> _Exercise prompt_: When the word "white" appears in a line of the data below, list that line.
------ Listed entries
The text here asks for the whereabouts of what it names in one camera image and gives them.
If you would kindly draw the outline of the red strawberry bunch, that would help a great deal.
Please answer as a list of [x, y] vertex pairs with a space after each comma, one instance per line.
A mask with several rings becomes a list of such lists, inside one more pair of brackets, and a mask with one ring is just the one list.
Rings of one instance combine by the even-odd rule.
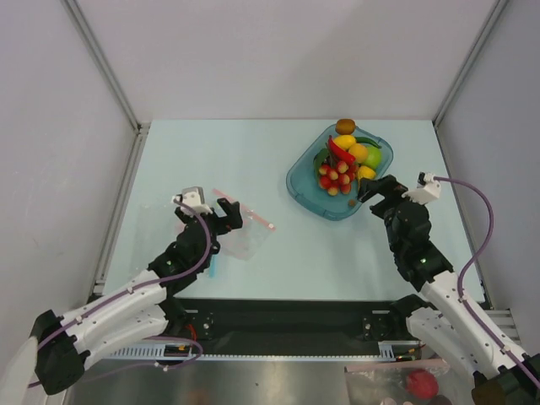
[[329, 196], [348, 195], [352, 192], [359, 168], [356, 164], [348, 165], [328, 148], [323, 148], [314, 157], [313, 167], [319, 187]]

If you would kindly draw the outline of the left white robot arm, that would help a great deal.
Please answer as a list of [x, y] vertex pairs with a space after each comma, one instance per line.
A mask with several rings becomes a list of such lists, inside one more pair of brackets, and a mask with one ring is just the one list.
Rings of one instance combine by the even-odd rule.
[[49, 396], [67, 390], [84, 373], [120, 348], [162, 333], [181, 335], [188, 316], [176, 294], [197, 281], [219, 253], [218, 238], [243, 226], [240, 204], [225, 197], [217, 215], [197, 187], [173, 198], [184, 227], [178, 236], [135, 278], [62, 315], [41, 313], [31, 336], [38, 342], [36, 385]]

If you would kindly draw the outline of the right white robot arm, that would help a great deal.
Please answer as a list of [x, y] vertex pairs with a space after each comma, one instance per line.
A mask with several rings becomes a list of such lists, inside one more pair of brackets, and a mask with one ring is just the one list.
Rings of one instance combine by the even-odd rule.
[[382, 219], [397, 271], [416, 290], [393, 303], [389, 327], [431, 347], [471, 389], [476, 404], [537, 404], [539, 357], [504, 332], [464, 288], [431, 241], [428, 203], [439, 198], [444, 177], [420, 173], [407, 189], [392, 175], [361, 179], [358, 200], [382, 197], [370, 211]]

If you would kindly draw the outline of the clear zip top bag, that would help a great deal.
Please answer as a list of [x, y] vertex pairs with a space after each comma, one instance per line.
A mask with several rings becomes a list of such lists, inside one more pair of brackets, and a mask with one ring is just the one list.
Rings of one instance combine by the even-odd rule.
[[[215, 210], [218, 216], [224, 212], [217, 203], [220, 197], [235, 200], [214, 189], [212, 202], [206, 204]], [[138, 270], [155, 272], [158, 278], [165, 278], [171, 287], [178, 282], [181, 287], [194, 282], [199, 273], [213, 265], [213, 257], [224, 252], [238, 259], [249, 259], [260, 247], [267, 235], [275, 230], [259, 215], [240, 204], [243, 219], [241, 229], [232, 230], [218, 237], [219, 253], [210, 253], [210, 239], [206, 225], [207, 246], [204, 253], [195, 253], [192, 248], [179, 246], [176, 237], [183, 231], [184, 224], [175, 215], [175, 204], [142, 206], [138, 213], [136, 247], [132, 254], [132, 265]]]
------------
------ Listed entries
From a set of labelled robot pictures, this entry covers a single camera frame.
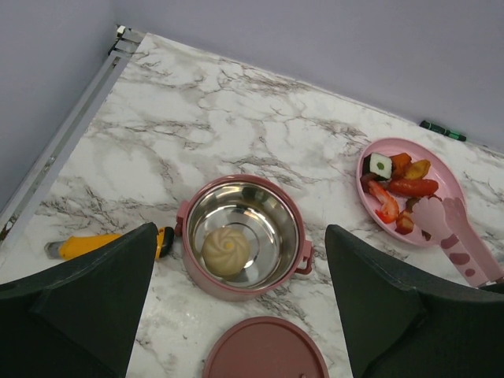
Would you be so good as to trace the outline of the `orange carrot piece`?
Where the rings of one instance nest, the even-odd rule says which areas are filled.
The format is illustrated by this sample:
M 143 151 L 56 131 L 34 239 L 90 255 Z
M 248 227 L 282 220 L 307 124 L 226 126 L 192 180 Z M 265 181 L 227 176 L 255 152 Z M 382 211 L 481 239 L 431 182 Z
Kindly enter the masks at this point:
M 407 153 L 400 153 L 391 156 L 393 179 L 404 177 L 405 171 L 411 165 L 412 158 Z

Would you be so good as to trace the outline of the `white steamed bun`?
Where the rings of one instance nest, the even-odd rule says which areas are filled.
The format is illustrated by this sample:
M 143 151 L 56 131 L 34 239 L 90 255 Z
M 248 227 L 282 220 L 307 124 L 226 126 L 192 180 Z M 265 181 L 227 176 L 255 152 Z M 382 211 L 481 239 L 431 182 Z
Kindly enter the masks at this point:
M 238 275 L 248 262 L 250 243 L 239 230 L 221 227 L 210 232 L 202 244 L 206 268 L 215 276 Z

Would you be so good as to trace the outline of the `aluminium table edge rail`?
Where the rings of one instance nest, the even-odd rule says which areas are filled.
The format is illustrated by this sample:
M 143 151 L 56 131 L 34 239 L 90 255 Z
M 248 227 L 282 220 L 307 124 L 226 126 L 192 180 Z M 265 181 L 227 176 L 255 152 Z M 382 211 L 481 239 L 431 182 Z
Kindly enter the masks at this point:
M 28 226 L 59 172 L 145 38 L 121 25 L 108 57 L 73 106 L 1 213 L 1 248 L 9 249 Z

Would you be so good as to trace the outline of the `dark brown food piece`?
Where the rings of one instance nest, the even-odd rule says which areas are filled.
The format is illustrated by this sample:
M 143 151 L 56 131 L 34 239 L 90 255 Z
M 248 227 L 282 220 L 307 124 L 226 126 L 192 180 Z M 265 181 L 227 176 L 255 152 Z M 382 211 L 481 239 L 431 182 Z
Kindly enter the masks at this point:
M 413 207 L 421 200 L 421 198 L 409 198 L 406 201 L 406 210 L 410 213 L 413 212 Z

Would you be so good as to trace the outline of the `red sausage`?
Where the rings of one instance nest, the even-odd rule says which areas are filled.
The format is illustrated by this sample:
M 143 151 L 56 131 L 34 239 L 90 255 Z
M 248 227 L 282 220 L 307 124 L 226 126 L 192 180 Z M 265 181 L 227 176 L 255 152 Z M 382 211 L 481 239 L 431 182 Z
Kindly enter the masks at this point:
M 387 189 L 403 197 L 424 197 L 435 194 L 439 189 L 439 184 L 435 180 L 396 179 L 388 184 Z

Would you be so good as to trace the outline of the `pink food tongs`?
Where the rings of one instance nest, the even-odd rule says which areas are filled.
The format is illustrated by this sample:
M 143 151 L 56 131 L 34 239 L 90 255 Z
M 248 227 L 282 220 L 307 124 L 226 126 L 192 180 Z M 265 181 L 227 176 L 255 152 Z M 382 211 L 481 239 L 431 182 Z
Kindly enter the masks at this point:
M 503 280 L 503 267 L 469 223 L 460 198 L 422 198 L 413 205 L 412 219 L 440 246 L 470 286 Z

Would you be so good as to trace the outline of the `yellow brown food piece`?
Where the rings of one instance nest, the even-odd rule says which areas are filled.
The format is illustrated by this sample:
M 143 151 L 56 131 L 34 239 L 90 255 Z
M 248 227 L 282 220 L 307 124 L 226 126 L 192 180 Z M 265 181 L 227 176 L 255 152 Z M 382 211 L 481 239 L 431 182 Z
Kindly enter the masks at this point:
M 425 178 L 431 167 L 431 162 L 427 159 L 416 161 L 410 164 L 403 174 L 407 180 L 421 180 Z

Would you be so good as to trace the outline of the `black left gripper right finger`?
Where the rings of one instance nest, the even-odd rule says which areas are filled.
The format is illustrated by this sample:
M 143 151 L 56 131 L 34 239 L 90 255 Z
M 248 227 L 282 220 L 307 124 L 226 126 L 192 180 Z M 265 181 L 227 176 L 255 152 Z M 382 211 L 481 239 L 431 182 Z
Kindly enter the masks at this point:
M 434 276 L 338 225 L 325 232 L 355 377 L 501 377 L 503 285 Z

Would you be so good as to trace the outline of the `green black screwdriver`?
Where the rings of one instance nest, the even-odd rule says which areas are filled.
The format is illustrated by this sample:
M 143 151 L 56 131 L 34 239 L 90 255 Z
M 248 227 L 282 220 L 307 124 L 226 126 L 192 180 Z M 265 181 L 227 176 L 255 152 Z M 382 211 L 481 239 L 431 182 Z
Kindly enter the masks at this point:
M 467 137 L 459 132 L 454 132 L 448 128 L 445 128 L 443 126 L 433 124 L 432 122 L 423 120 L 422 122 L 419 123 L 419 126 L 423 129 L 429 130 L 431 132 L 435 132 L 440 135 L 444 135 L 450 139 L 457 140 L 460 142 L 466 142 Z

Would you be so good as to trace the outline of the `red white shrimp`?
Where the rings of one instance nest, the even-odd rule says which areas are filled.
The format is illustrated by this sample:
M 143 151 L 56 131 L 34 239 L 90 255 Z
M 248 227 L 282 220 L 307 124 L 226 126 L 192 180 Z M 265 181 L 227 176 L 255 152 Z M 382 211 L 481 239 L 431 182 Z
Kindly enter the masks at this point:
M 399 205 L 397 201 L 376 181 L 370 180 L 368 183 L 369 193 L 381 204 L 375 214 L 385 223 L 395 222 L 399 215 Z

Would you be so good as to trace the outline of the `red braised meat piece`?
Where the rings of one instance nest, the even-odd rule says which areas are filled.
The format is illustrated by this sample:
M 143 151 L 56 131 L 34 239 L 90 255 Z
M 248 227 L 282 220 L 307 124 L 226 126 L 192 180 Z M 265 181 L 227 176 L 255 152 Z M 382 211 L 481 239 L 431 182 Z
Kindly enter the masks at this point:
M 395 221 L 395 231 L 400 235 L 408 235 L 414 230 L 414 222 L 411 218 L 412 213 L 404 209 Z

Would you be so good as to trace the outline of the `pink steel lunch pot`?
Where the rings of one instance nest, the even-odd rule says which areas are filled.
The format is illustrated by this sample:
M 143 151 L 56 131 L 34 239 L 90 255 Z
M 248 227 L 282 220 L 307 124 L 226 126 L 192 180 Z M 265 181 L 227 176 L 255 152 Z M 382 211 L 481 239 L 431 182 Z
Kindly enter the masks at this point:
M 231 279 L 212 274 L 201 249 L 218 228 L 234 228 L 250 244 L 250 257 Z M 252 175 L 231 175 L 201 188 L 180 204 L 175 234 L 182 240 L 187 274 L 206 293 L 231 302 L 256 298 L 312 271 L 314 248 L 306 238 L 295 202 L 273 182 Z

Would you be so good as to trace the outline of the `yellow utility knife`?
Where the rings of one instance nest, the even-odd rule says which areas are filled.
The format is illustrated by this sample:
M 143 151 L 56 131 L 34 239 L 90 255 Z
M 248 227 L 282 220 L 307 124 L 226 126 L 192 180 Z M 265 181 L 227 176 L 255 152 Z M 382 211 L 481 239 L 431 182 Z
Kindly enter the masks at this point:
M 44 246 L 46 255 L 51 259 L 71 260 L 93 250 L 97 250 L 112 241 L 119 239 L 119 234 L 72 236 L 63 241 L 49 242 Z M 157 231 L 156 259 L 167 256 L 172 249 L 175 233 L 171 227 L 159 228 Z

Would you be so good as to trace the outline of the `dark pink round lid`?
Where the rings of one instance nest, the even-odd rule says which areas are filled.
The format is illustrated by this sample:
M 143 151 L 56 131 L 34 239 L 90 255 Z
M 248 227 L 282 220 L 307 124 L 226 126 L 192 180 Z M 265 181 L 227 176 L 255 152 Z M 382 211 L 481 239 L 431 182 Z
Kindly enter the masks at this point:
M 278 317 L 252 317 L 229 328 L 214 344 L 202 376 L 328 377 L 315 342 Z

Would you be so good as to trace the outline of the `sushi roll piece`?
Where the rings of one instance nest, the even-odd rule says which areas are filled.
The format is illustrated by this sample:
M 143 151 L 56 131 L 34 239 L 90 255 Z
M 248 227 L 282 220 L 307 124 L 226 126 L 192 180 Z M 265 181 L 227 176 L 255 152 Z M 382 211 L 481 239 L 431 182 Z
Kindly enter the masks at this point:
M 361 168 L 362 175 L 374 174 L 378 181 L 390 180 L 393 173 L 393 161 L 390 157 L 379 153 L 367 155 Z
------------
> _Answer to the exercise_:
If you would kindly draw the outline of the left white robot arm, that would help a great deal.
If you would kindly draw the outline of the right white robot arm, that would help a great deal.
Would you be so good as to trace the outline of the `white steamed bun`?
Would you be so good as to trace the outline of the `red white shrimp`?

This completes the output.